To be honest, I always dreaded teaching this class. It used to be a 300-level class, and when I started teaching it, I upped the difficulty to meet my expectations for graduating students. I curated a collection of long, challenging readings; I assigned several writing assignments with a capstone; and I gave in-class exams with difficult essay questions. But after the first few weeks, I realized that I needed to do a lot of remedial work. Instead of having passionate in-class discussions about each reading, I had to teach students some fundamentals, such as how to outline an argument, how to compose a thesis statement, and the importance of opening each paragraph with a topic sentence. One semester, I even taught some research methods, such as searching catalogs and electronic journals, and I spent a whole week on citations and bibliographies. But I stopped doing that after one peer reviewer censured me for teaching so many nuts-and-bolts. After that critical evaluation, I became frustrated and gave up on figuring out how to teach this class. Thankfully, I was not asked to teach it again.

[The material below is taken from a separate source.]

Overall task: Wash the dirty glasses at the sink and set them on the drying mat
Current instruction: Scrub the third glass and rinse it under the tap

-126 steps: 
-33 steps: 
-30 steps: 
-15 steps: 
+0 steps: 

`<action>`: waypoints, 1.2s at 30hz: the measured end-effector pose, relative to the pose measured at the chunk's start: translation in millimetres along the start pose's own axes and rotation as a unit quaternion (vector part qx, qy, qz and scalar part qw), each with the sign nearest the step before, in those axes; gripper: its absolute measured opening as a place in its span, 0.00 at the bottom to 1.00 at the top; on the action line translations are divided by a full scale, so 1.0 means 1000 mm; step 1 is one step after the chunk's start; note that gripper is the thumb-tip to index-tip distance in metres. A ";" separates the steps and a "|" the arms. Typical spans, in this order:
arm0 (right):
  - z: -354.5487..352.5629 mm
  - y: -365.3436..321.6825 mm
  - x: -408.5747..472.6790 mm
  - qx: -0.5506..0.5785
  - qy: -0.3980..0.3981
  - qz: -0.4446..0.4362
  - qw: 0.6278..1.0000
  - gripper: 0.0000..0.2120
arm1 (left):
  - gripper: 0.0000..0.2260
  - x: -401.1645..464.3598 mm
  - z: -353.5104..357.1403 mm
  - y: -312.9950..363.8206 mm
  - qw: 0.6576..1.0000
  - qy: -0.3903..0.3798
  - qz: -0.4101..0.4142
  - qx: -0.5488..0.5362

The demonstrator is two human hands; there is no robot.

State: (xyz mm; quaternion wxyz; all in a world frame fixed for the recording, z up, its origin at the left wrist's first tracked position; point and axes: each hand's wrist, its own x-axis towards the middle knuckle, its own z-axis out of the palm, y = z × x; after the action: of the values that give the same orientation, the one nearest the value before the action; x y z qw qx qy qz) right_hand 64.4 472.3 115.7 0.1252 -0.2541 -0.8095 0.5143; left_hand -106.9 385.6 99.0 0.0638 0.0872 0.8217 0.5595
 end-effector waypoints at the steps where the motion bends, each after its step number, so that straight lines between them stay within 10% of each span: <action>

A few years have passed since I last taught the class, and both the class and I have changed in that time. Media Criticism has been reclassified as a 200-level class, presumably due to Pathways reform, and I am more experienced with teaching seminar-style courses, where I can let students talk. I’m now ready to retry teaching it as introductory media theory course: a course where we “criticize media criticism,” as I explained in class yesterday. This semester, instead of “curating” an overly ambitious collection of readings, I had the students buy one textbook, we’re comparing three or so readings each week based on themes that the anthology’s editor, Laurie Ouellette, presumably organized them and based on my own interests in media and cultural studies.

One of the reasons I chose Ouellette’s edited collection is because gender and race aren’t put into a “topical ghetto.” Instead, those are addressed in almost every reading throughout the book. When I explained to my students yesterday about the importance of “studying (or criticizing) media criticism,” I offered the following diatribe:

A few weeks ago, the Academy Awards nominated ten film actors and ten film actresses for best of the year. Not one of them is black, Latino, Asian, or any other American ethnic minority. Are you telling me that there’s not one such actor who was among the best last year, or was it that those in charge of making movies didn’t offer some one “different” an opportunity? Either way, as a country, we have failed when our most visible cultural form disregards our own people…those that make up this country.

It was a rare moment of seriousness for me, and I probably prattled on a bit longer than I should have. But I wanted to make a point about why it’s important for budding creative professionals to study theory. I attribute the representational failures of the commercial film and television industries, as evidenced by 2014’s films and the attendant nominations, to its anti-intellectualism. A little reading and critical thinking could do everyone some good.